One of the more prominent features in the hymns of the alvars is that exclusive devotion to either Rama or Krishna is not seen. Rama is identified with the lord enshrined in a place as well as with several other incarnations. The same Kulacekara who talks in the guise of Kausalya and Dasaratha, also sings as Devaki who missed Krishna's childhood completely and as a cow-herd girl complaining of Krishna's lies. He praises Rama, Krishna, and several other incarnations, but we must notice that only Rama and Krishna are addressed in a 'mythic situation' (i.e. spoken to by a character in the story). Kulacekara sings of the lord of Venkatam, and other sacred places and identifies the lord enshrined in Tillai Citrakutam as Rama. Kausalya's entire lullaby is addressed to Rama who is then identified as the lord at Tirukanapuram, and then as the lord of the town called Ali and the king of Ayodhya (Perumal Tirumoli 9-6; see p. 7). Periyalvar whose songs in the first part of Periyalvar Tirumoli depict an intense love for Krishna, goes on to speak the words of Rama's messenger to Sita, Hanuman. The switching between Rama and Krishna is sharply seen in one set of verses written by Periyalvar; the verses are the kind of folk songs sung while girls play a game resembling badminton and the songs alternately praise Rama and Krishna, almost resembling the ball tossed from side to side, with each team singing the glory of one manifestation. The concluding verse, bearing the 'signature' of the poet is particularly telling and shows the equality of Rama and Krishna in the mind of the poet; he has sung equally of both of them, at least in that particular set.
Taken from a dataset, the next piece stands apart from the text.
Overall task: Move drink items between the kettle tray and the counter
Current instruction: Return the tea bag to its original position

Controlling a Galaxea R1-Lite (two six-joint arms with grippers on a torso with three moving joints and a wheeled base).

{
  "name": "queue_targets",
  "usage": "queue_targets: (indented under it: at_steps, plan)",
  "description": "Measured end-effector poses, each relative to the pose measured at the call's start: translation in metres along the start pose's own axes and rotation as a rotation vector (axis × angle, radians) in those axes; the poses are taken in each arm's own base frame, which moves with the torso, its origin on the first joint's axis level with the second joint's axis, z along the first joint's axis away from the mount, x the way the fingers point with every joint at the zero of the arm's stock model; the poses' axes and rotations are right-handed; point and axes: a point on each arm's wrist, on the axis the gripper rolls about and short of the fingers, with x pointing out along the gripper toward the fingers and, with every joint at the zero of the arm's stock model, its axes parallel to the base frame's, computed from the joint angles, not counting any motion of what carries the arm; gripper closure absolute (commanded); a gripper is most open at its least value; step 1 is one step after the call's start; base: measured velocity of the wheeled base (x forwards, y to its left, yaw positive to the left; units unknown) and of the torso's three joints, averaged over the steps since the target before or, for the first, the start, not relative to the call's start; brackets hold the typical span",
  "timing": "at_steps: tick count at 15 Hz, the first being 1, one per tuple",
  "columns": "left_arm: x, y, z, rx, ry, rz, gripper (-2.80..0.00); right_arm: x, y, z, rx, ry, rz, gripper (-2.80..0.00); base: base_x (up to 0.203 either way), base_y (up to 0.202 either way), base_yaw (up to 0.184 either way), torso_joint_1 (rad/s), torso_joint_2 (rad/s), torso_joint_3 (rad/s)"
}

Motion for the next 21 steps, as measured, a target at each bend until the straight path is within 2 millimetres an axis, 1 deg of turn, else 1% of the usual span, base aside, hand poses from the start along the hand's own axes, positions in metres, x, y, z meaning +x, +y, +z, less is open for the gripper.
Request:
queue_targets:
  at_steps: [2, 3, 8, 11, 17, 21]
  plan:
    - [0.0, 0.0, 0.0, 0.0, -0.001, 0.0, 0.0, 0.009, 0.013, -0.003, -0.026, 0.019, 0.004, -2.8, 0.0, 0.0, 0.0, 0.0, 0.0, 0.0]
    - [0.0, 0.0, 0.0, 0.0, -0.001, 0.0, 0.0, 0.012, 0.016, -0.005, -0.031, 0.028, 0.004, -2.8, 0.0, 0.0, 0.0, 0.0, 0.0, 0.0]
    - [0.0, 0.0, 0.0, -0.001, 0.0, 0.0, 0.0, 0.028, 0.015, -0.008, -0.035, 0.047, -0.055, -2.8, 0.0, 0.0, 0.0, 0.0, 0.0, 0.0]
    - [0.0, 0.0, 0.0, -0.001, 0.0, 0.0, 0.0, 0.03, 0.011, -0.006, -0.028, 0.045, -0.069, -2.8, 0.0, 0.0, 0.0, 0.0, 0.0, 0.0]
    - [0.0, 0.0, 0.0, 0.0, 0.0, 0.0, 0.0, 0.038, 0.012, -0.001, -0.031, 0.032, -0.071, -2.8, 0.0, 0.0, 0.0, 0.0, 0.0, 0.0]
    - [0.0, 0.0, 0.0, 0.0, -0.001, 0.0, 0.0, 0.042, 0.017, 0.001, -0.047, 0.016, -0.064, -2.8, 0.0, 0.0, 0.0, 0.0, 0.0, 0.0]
                Those who recite these five songs plus five,
                composed in pure Tamil by Visnucittan
                        of the Southern New Town,
                In praise of the Nanda's son and Kakustha,
                        (the songs of the glowing girls,
                         flying in their game)
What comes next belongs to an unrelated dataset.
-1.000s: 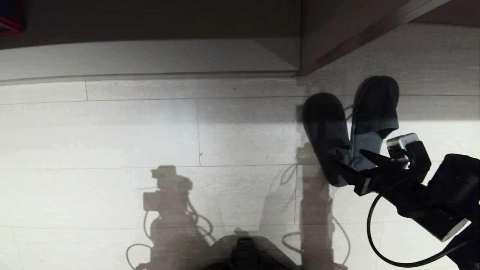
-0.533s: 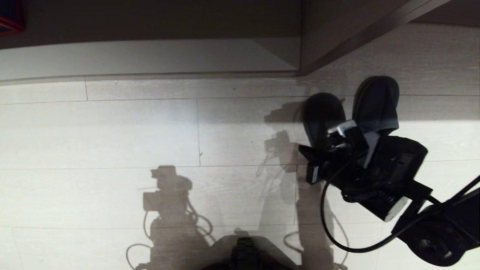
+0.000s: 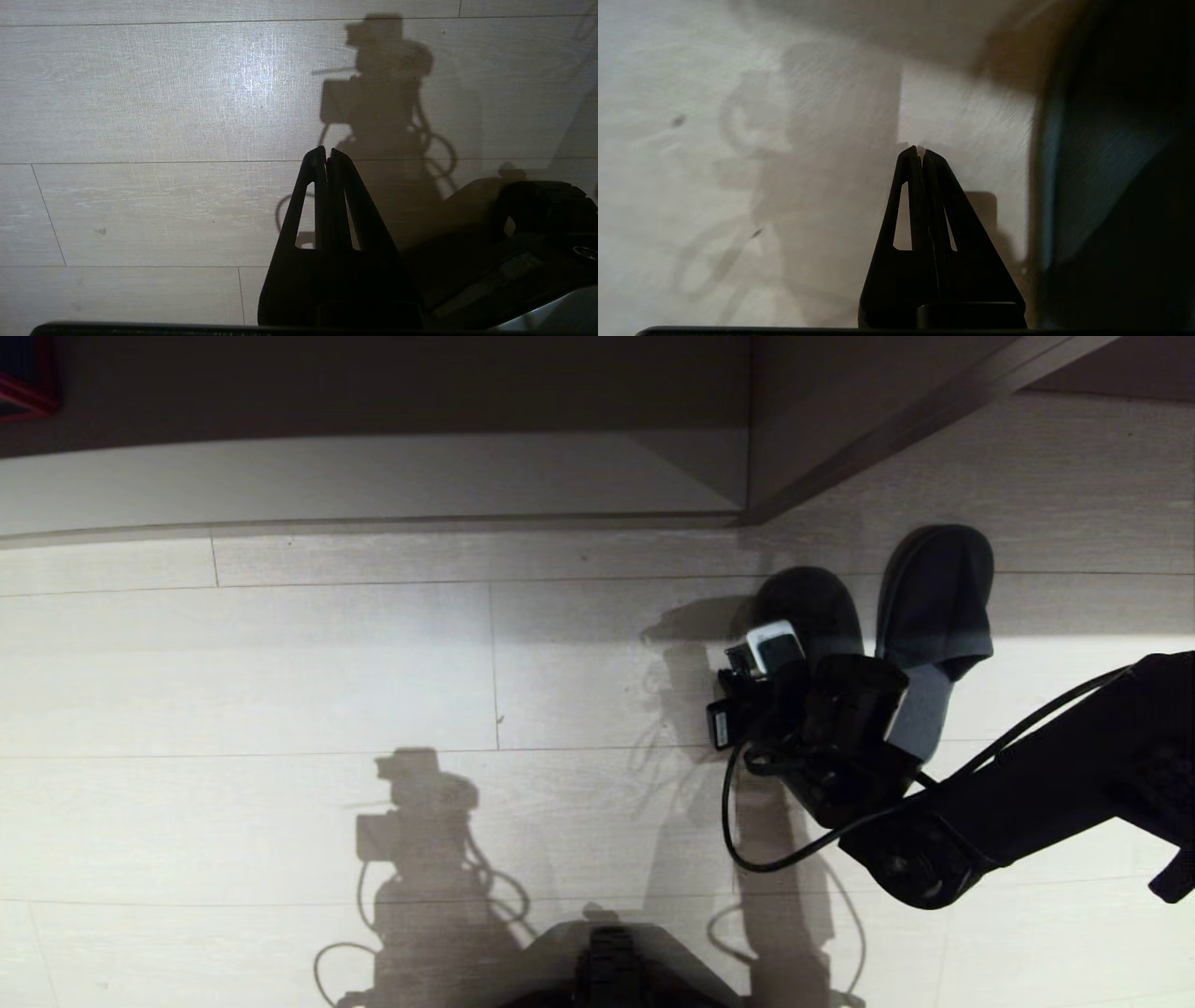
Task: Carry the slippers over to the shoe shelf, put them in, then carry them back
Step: Place the slippers on the floor
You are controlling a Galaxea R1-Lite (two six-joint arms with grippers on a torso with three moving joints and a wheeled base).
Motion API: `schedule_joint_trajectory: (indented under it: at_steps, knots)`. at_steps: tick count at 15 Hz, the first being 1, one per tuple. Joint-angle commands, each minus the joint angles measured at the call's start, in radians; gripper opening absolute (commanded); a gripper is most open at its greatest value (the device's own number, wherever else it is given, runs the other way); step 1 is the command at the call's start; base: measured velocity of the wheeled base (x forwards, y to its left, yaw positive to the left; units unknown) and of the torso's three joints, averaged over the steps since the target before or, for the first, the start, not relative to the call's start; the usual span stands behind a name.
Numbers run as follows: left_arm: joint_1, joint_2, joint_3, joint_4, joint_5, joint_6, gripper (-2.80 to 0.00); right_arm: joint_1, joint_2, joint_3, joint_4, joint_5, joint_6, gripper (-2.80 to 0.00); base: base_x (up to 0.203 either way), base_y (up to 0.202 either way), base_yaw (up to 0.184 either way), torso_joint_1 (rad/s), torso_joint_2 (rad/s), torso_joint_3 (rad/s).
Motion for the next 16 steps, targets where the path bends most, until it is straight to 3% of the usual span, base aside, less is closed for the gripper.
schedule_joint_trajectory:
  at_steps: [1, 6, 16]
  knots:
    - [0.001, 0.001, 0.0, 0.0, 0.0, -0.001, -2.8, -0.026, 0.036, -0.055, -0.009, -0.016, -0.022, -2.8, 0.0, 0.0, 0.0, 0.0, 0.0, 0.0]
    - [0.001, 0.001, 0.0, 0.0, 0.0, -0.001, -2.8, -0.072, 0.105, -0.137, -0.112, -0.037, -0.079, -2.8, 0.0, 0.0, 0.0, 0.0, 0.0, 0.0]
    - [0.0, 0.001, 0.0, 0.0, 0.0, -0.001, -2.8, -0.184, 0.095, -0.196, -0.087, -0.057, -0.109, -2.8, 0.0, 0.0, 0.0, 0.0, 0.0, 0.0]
                will obtain everything that they desire.
                                Periyalvar Tirumoli 3-9-11
It would be quite misleading then, to ask if the alvars were devotees of Krishna or of Rama. Exclusive preference is not indicated; rather we encounter a situation where the lord enshrined in a temple is held to be extremely important and this local deity is then identified as Visnu and all his manifestations. Consider the following verse sung by Periyalvar to the lord enshrined in the temple at Srirangam:
                This is the temple of he who became
                the divine fish, tortoise, boar, lion and the dwarf.
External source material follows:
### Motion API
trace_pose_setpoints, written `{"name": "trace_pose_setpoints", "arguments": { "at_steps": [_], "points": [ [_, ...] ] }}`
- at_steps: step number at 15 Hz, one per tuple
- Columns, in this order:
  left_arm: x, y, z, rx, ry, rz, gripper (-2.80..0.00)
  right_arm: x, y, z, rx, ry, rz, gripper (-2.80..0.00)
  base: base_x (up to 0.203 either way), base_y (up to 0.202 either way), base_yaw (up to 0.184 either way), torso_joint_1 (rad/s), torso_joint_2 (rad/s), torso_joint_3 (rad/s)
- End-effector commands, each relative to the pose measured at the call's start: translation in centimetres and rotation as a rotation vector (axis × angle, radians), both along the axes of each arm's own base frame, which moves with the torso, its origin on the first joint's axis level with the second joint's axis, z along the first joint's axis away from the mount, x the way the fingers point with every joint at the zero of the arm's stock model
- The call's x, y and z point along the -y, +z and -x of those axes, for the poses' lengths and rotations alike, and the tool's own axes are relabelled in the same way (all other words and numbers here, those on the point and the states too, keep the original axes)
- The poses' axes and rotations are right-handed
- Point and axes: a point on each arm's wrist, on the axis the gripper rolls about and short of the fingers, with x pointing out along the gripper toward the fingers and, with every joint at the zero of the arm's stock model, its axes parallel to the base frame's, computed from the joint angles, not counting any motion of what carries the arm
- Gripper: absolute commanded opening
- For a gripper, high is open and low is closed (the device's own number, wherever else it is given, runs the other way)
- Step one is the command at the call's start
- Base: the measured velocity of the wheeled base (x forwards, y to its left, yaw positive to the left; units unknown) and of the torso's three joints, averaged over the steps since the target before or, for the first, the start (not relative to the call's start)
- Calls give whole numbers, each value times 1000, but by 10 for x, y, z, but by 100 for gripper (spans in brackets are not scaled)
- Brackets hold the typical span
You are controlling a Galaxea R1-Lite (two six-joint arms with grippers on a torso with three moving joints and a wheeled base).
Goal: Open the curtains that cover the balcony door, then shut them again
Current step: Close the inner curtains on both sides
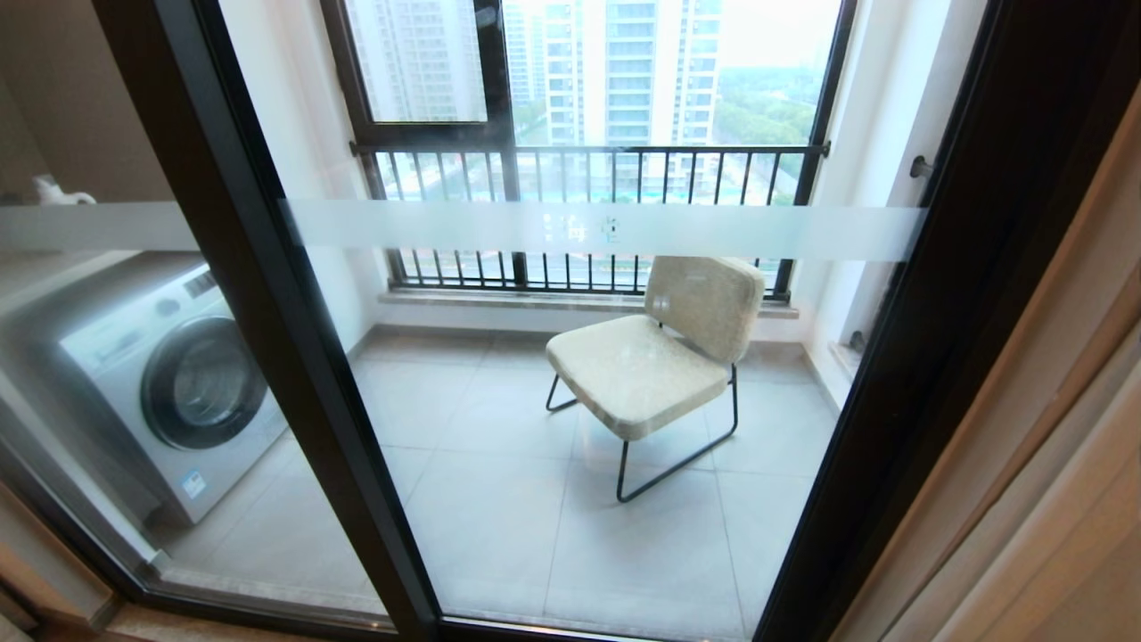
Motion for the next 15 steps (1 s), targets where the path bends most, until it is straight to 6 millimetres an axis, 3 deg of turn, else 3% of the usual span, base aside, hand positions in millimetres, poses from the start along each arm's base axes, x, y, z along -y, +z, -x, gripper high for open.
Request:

                He became Rama in three forms, he became Kanna
                and as Kalki he will end (these worlds).
                This is Srirangam where the swan and its mate
                swing on the lotus blossoms and embrace on flowery beds,
                and revel in the red pollen strewn around the river.
                                Periyalvar Tirumoli 4-9-9
The verse makes it quite clear that the lord of Srirangam is the same one who is seen in the ten manifestations. We also have a list of the ten 'official' incarnations, with the 'Rama of the three forms' clearly indicating Parasurama, Rama and Balarama. Krishna (Kanna) obviously is one of these ten incarnations. In this connection, we must also note a significance of the Srirangam temple to the Rama avatara. The traditional history of Srirangam connects the manifestation of the deity in the temple to Vibhisana. Vibhisana wanted to take an image of Rama to Lanka; Rama did not want to refuse his devotee, but really did not want to reside in Lanka which had caused so much of grief to Sita. So through a series of events, he made sure that his 'image' i.e., a reclining Visnu got fixed and established in Srirangam itself en route to Lanka. The alvars seem to be aware of some form of this legend. Periyalvar refers to the Srirangam temple as the place where the lord reclines and 'directs his flower like eyes towards the fortified city of Lanka, for the sake of Vibhisana...' (Periyalvar Tirumoli 4-9-2). Tontaratipoti alvar talks specifically of Visnu reclining with his back to the North and facing Lanka to the South, an axis in which we normally do not find the deity in a temple (Tirumalai 19). He reinforces this theme in his other work Tirupalliyellucci ("The Waking Up of the Lord from the Bed"; a panegyric usually addressed to a king and which becomes a popular ritual associated with the temple at Tirupati in later centuries). In this work, Tontaratipoti alvar sings a song of praise to the lord at the Srirangam temple; he addresses him as "the king of Ayodhya" and as "the bull among the Celestials who, with his bow, ruined the whole clan of people at Lanka" (verse 4). In the next verse, he describes the temple at Srirangam as the place where the "king of Lanka serves the Lord." We can also keep in mind that this was the alvar who spoke of the squirrel helping Rama to build the bridge and he seems to have knowledge of various legends and stories that become characteristic of the Tamil versions of the Ramayana.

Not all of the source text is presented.